Across the listing below, how many lines include the word "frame"? The answer is that number, with nothing added.

══ Supplied data

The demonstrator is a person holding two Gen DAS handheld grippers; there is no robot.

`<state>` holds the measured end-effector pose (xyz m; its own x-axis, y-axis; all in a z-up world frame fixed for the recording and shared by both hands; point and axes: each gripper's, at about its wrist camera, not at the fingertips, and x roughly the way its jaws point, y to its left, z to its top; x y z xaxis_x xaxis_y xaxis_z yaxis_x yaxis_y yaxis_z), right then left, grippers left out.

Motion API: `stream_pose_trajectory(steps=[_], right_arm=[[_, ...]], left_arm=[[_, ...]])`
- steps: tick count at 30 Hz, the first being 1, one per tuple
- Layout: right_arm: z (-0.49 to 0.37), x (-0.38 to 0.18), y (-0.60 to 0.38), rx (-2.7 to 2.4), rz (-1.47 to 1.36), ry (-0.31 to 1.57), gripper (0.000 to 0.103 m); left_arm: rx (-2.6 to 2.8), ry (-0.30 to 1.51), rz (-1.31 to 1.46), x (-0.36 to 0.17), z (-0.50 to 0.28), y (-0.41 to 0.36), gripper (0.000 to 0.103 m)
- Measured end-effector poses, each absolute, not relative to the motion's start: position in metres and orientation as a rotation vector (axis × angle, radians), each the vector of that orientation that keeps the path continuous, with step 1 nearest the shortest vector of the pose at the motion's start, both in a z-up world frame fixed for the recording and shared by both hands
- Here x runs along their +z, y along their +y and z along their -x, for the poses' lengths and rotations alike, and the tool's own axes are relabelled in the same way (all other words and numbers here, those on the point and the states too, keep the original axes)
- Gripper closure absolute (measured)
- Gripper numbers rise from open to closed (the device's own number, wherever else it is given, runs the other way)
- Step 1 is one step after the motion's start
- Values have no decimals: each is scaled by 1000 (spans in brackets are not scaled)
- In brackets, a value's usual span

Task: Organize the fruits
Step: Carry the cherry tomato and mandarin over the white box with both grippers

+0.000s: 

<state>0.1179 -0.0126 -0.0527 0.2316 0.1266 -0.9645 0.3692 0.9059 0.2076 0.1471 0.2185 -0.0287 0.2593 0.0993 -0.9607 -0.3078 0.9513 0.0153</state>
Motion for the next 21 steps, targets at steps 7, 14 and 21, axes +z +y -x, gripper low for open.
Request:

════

Solution to this task:
2